2. Restriction des aides et ruptures de droits
Si l’ensemble de ces dysfonctionnements ne date pas d’aujourd’hui, les restrictions budgétaires et les exigences administratives qui pèsent sur le secteur participent à leur renforcement. La complexité croissante des dispositifs rend difficile toute tentative de compréhension et d’anticipation des situations, d’où l’ampleur des phénomènes de ruptures de droits.
3. Restriction des prises en charge et fragmentation des suivis
Le manque de temps des travailleurs sociaux impacte la qualité des suivis. La restriction des durées de prise en charge nuit à leur efficacité, et la contractualisation demande des justificatifs de plus en plus difficiles à fournir . La logique de rentabilité des établissements tend à réduire la durée des prises en charge. Le manque de moyens entraine une augmentation de la sélectivité des aides (sur-exclusion), et la précarité des contrats des travailleurs sociaux freine leurs revendications en faveur des droits des usagers .
4. Injonction à la rentabilité et pression administrative
La mode est à la mesure de ‘la rentabilité’ et de ’l’efficacité’ des services sociaux. La loi HPST (2009) a rénové la procédure d’autorisation des établissements et services sociaux et médico-sociaux, avec une procédure d’appels à projets . Les services se trouvent désormais placés en situation de concurrence .

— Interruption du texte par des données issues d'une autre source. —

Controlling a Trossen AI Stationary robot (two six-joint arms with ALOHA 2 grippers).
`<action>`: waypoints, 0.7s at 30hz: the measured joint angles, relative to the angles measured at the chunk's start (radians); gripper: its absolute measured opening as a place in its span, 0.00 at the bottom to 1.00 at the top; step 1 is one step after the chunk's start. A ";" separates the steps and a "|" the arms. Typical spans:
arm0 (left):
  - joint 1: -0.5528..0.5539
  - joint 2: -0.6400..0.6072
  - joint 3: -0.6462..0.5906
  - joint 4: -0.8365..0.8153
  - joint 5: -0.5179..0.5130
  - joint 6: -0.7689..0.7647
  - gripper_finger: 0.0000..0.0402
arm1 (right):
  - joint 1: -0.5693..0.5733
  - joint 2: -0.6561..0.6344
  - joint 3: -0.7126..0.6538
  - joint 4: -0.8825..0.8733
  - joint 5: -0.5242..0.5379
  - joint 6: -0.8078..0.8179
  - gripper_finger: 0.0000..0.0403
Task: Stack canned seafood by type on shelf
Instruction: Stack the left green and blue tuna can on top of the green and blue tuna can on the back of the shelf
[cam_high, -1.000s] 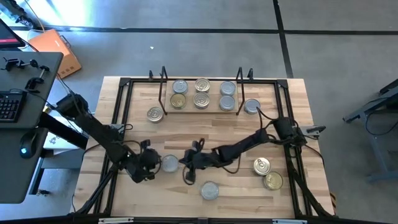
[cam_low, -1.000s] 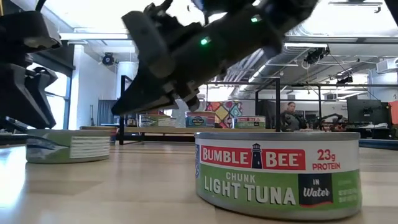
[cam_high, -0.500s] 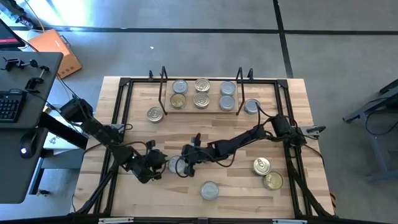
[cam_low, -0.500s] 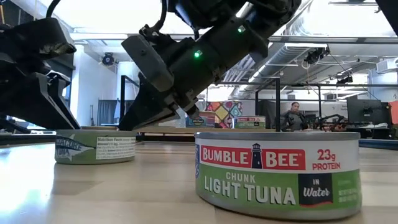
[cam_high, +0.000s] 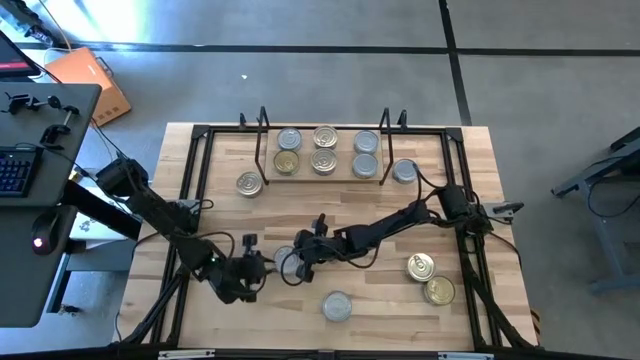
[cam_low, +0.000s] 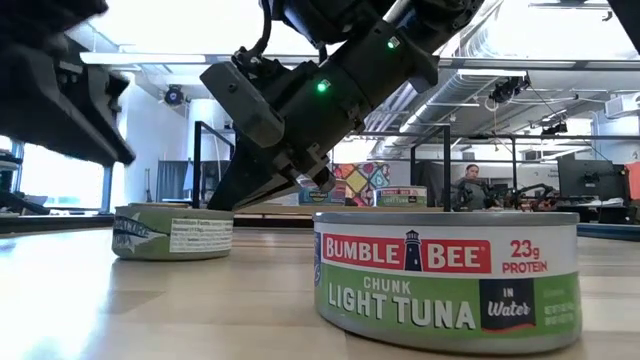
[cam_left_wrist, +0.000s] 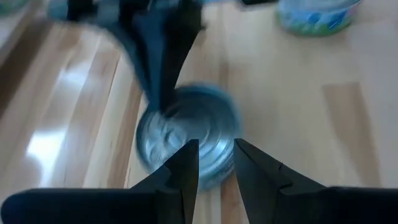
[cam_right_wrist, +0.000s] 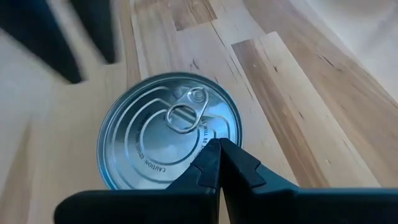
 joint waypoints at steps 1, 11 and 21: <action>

Les contraintes budgétaires qui pèsent sur le secteur entrainent une segmentation et une fragmentation des prises en charge. La spécialisation des secteurs d’intervention multiplie le nombre d’interlocuteurs des individus concernés ; une succession d’intervenants sociaux aux logiques d’action différentes , communicant peu ou pas entre eux . Comment l’individu peut-il être porteur d’un projet segmenté entre différents intervenants (spécialités respectives), et fragmenté dans le temps (au fur et à mesure de l’évolution de la situation) ?
5. Les exclus du système de protection
Il y a également les exclus du système de protection, ceux qui sont dans une situation d’entre-deux, « les incasables » . Ainsi, la surexclusion, ou sélection des bénéficiaires de la protection sociale, relègue davantage les ‘exclus des exclus’ : « seuils d’accès, hiérarchie des ayants-droit, séparation entre méritants et non-méritants… » .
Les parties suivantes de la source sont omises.